Various tools and methods have been devised to assist in assuring or improving the distribution of treating fluid to all of the perforations, say for sand consolidation treatments, washing, acidizing, and other treatments where fluid is displaced from the top of the well through a pipe string to the zone to be treated. One common procedure is to straddle the zone with packers, say, for example, a straddle packer having opposed packers spaced apart a distance greater than the height of the zone to be treated, thereby exposing all of the perforations in the zone to the treating fluid. However, when the treating fluid reaches the zone to be treated it is applied simultaneously to the formation at all of the perforations, and the ability of the fluid to flow through the perforations is not uniform, due to variable conditions in the formation, so that the bulk of the treating fluid may flow through comparatively few of the perforations and the formation adjacent to other perforations may, therefore, not be adequately or suitably treated. This problem has persisted, even in the face of utilization of selective blocking materials or agents in an effort to divert fluid flow from the more open or permeable formation, where fluid may be lost, to the tighter or less permeable or blocked formation, during the treatment.

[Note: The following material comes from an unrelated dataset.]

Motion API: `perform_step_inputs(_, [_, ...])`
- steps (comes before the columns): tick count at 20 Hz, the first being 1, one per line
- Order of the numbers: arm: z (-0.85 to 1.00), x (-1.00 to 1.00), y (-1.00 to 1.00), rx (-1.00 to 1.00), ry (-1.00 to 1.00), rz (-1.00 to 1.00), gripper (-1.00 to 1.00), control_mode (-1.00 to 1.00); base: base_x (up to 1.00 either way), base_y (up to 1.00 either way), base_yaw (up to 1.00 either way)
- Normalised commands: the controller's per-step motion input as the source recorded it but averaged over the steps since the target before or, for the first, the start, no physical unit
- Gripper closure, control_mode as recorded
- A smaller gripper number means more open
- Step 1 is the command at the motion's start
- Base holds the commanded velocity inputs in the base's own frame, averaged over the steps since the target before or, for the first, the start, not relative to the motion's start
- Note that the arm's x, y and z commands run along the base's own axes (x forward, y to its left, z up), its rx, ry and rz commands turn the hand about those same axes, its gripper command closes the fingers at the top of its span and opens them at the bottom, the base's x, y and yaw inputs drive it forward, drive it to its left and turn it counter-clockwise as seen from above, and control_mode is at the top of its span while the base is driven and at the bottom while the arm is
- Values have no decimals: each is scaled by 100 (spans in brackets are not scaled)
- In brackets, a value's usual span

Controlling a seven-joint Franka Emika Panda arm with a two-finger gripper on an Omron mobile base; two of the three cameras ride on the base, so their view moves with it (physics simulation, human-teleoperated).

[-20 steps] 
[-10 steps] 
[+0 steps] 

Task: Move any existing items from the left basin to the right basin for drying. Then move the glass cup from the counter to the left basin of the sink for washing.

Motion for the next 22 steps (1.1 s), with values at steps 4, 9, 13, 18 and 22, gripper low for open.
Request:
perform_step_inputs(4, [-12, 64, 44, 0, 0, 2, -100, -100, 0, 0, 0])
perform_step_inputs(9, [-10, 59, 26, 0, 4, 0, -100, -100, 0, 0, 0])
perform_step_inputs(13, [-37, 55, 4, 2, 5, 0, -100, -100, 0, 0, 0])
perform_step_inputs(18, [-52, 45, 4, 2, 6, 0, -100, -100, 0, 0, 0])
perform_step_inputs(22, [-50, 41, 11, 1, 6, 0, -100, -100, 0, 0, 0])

An example of such a well treatment is the consolidation of incompetent formation or sand, say, to prevent the sand from flowing into the well through the perforations with the well fluids. A typical sand consolidation treatment involves washing the formation or sand by pumping various fluids through the perforations, such as acid, diesel oil, alcohol, and aromatic oil, and then displacing a cementing material through the perforation, such as a resin containing a catalyst. When the excess resin and catalyst is flushed or washed from the interstices of the sand, the residual cementing material, at the points of contact between the sand particles, bonds the sand into an integrated or competent mass, through which well fluids may flow into the well without carrying entrained sand particles.

Clearly, due to the flow of excessive portions of the washing and cementing fluids into only certain of the perforations, the sand adjacent the other perforations may not be properly cemented together and may continue to flow into the well with the formation fluids following the treatment.

The present invention involves the method of treating the formation or sand penetrated by a well casing which has been perforated at vertically spaced locations by isolating the vertically spaced perforations progressively so that the treatmnt fluids can be separately applied to the individual peforations at each vertically spaced location.

More particularly, in accordance with the invention, a selective treatment tool including a retrievable packer is run into the well on a pipe string and set in the well casing above the uppermost perforations to isolate the perforated zone from the annulus above the packer. A seal tube is slidably carried by the packer and is connected to the pipe string and releasably connected to the packer, the seal tube carrying a washing or treating tool which has opposed packing cups spaced apart so as to straddle the individual vertically spaced sets of perforations to isolate the respective perforations as the seal tube is shifted longitudinally with respect to the packer. The treating tool has a treating fluid passage opening between the opposed packer cups and communicating through the seal tube with the pipe string, and treating fluid is injected into the formation successively through the vertically spaced sets of perforations, as the seal tube is moved progressively longitudinally relative to the casing.

Fluid is circulated either down the pipe string into the casing between the opposed packers or down the casing and up the pipe string prior to displacement of the treating fluid, and a valve is operated to close the passage during the treating or displacement of fluid into the formation. Additional by-pass passages allow the fluid in the well casing to by-pass the tool, as the tool is being run into the well and retrieved.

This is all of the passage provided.